_Brief_
Set down every entry once more, exactly as it appears.

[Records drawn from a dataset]
--- START ---
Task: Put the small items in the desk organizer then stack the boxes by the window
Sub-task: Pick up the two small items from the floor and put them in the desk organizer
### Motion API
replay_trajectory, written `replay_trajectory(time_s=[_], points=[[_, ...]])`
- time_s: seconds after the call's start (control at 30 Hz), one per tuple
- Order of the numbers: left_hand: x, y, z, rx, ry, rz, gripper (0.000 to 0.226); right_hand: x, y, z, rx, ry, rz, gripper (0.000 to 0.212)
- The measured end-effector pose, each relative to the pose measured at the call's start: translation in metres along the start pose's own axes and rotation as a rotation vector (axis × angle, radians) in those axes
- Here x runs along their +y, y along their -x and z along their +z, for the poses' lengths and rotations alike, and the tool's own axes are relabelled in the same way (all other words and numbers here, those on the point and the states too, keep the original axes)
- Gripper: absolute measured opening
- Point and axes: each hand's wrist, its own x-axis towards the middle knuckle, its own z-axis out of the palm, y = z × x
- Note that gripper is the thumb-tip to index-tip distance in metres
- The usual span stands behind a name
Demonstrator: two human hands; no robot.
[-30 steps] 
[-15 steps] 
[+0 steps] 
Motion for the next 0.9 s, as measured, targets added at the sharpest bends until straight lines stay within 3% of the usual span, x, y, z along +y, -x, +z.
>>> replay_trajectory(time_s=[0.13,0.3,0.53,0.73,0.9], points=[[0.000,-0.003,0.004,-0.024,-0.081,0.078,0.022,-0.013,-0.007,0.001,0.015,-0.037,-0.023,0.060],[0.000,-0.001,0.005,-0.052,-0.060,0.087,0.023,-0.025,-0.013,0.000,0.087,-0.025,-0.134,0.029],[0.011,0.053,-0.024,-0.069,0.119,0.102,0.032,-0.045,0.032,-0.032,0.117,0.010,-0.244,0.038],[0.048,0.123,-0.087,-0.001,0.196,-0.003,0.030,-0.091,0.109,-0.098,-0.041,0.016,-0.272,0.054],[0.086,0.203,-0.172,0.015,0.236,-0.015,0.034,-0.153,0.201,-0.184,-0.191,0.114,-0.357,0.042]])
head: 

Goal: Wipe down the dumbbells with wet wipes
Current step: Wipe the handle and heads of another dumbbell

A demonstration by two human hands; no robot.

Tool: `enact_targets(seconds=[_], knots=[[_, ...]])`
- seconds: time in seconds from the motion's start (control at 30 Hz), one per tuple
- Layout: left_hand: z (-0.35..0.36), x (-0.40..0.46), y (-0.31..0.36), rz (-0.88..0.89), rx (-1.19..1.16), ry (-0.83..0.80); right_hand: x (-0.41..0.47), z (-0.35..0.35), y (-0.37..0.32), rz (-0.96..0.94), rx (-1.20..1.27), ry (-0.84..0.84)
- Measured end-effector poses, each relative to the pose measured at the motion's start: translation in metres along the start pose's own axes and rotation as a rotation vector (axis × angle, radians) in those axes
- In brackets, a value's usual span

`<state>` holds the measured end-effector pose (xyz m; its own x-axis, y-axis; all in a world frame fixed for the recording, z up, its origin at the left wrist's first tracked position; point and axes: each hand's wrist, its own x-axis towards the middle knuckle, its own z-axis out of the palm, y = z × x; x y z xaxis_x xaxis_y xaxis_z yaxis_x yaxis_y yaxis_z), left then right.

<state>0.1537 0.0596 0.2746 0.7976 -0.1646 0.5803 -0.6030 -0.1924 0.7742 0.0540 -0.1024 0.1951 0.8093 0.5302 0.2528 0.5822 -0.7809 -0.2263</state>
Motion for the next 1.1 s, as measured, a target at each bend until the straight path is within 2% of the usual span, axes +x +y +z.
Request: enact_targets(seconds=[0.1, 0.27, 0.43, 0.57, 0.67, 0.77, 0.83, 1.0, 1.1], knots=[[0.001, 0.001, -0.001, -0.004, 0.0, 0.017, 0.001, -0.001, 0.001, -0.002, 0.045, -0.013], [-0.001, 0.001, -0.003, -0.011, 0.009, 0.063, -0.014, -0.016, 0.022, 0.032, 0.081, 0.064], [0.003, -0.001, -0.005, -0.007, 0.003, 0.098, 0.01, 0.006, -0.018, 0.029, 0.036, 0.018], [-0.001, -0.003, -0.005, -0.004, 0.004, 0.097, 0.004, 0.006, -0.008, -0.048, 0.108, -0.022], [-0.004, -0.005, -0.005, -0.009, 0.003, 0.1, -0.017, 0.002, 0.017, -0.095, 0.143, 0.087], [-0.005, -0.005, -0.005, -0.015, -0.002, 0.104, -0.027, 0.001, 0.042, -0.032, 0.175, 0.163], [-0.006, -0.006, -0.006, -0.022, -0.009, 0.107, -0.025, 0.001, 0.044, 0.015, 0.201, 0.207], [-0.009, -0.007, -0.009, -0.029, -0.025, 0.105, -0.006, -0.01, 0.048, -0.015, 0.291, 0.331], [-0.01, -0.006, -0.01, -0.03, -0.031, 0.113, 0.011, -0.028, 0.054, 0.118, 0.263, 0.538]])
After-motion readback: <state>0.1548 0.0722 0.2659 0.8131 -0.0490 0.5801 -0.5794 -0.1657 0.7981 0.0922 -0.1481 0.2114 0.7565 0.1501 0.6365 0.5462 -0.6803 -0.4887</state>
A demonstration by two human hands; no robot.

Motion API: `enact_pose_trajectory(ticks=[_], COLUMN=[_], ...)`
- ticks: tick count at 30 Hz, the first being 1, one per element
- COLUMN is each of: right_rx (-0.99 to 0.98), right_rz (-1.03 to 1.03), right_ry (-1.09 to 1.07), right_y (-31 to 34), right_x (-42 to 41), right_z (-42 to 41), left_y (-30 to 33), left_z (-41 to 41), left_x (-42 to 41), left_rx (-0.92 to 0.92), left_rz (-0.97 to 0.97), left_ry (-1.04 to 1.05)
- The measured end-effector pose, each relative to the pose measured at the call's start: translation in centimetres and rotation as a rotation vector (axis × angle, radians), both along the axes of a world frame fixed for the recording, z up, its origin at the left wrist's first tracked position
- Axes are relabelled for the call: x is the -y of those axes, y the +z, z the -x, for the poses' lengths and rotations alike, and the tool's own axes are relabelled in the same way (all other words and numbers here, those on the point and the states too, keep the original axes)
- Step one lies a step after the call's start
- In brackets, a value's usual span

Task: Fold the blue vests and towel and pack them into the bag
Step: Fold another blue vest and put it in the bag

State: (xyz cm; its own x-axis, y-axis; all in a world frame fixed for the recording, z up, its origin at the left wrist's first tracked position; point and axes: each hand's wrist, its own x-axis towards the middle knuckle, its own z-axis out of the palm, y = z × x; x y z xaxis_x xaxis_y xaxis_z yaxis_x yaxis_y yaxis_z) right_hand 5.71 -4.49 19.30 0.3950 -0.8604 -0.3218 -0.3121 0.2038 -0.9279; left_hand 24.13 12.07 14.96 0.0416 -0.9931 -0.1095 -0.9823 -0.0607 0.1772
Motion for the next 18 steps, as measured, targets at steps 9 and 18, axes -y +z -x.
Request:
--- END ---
_Result of this exercise_
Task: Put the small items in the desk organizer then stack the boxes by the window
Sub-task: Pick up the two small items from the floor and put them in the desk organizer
### Motion API
replay_trajectory, written `replay_trajectory(time_s=[_], points=[[_, ...]])`
- time_s: seconds after the call's start (control at 30 Hz), one per tuple
- Order of the numbers: left_hand: x, y, z, rx, ry, rz, gripper (0.000 to 0.226); right_hand: x, y, z, rx, ry, rz, gripper (0.000 to 0.212)
- The measured end-effector pose, each relative to the pose measured at the call's start: translation in metres along the start pose's own axes and rotation as a rotation vector (axis × angle, radians) in those axes
- Here x runs along their +y, y along their -x and z along their +z, for the poses' lengths and rotations alike, and the tool's own axes are relabelled in the same way (all other words and numbers here, those on the point and the states too, keep the original axes)
- Gripper: absolute measured opening
- Point and axes: each hand's wrist, its own x-axis towards the middle knuckle, its own z-axis out of the palm, y = z × x
- Note that gripper is the thumb-tip to index-tip distance in metres
- The usual span stands behind a name
Demonstrator: two human hands; no robot.
[-30 steps] 
[-15 steps] 
[+0 steps] 
Motion for the next 0.9 s, as measured, targets added at the sharpest bends until straight lines stay within 3% of the usual span, x, y, z along +y, -x, +z.
>>> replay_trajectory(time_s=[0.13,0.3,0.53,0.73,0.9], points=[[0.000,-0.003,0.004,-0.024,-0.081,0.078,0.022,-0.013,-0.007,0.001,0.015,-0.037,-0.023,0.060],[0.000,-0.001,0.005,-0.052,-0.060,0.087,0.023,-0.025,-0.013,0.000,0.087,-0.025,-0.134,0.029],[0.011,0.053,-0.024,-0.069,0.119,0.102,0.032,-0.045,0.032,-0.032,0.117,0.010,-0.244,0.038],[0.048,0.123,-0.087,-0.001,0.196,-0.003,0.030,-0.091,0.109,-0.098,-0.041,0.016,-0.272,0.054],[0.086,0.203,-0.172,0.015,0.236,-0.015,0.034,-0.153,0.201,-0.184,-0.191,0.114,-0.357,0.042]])
head: 

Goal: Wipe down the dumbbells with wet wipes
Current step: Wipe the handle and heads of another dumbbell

A demonstration by two human hands; no robot.

Tool: `enact_targets(seconds=[_], knots=[[_, ...]])`
- seconds: time in seconds from the motion's start (control at 30 Hz), one per tuple
- Layout: left_hand: z (-0.35..0.36), x (-0.40..0.46), y (-0.31..0.36), rz (-0.88..0.89), rx (-1.19..1.16), ry (-0.83..0.80); right_hand: x (-0.41..0.47), z (-0.35..0.35), y (-0.37..0.32), rz (-0.96..0.94), rx (-1.20..1.27), ry (-0.84..0.84)
- Measured end-effector poses, each relative to the pose measured at the motion's start: translation in metres along the start pose's own axes and rotation as a rotation vector (axis × angle, radians) in those axes
- In brackets, a value's usual span

`<state>` holds the measured end-effector pose (xyz m; its own x-axis, y-axis; all in a world frame fixed for the recording, z up, its origin at the left wrist's first tracked position; point and axes: each hand's wrist, its own x-axis towards the middle knuckle, its own z-axis out of the palm, y = z × x; x y z xaxis_x xaxis_y xaxis_z yaxis_x yaxis_y yaxis_z), left then right.

<state>0.1537 0.0596 0.2746 0.7976 -0.1646 0.5803 -0.6030 -0.1924 0.7742 0.0540 -0.1024 0.1951 0.8093 0.5302 0.2528 0.5822 -0.7809 -0.2263</state>
Motion for the next 1.1 s, as measured, a target at each bend until the straight path is within 2% of the usual span, axes +x +y +z.
Request: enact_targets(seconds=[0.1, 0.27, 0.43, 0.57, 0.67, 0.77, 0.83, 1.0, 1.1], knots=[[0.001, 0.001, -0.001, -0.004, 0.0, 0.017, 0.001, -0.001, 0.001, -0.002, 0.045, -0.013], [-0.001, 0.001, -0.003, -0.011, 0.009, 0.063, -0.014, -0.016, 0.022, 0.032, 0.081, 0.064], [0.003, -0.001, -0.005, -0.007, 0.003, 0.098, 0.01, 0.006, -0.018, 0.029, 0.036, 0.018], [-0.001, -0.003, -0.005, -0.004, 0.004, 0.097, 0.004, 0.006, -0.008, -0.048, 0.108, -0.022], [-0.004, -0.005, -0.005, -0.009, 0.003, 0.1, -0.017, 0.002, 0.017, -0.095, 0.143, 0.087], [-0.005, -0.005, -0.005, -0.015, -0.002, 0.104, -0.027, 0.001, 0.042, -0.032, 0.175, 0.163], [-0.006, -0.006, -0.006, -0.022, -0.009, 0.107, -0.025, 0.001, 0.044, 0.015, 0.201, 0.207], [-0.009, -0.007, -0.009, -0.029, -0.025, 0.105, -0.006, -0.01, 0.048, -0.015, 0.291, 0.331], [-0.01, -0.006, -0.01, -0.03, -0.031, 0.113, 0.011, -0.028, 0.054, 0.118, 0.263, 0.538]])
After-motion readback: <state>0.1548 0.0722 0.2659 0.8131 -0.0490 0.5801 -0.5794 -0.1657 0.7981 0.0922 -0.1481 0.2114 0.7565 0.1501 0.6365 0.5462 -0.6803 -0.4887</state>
A demonstration by two human hands; no robot.

Motion API: `enact_pose_trajectory(ticks=[_], COLUMN=[_], ...)`
- ticks: tick count at 30 Hz, the first being 1, one per element
- COLUMN is each of: right_rx (-0.99 to 0.98), right_rz (-1.03 to 1.03), right_ry (-1.09 to 1.07), right_y (-31 to 34), right_x (-42 to 41), right_z (-42 to 41), left_y (-30 to 33), left_z (-41 to 41), left_x (-42 to 41), left_rx (-0.92 to 0.92), left_rz (-0.97 to 0.97), left_ry (-1.04 to 1.05)
- The measured end-effector pose, each relative to the pose measured at the call's start: translation in centimetres and rotation as a rotation vector (axis × angle, radians), both along the axes of a world frame fixed for the recording, z up, its origin at the left wrist's first tracked position
- Axes are relabelled for the call: x is the -y of those axes, y the +z, z the -x, for the poses' lengths and rotations alike, and the tool's own axes are relabelled in the same way (all other words and numbers here, those on the point and the states too, keep the original axes)
- Step one lies a step after the call's start
- In brackets, a value's usual span

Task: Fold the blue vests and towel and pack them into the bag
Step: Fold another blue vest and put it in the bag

State: (xyz cm; its own x-axis, y-axis; all in a world frame fixed for the recording, z up, its origin at the left wrist's first tracked position; point and axes: each hand's wrist, its own x-axis towards the middle knuckle, its own z-axis out of the palm, y = z × x; x y z xaxis_x xaxis_y xaxis_z yaxis_x yaxis_y yaxis_z) right_hand 5.71 -4.49 19.30 0.3950 -0.8604 -0.3218 -0.3121 0.2038 -0.9279; left_hand 24.13 12.07 14.96 0.0416 -0.9931 -0.1095 -0.9823 -0.0607 0.1772
Motion for the next 18 steps, as measured, targets at steps 9 and 18, axes -y +z -x.
Request:

Nothing further is needed to complete the exercise.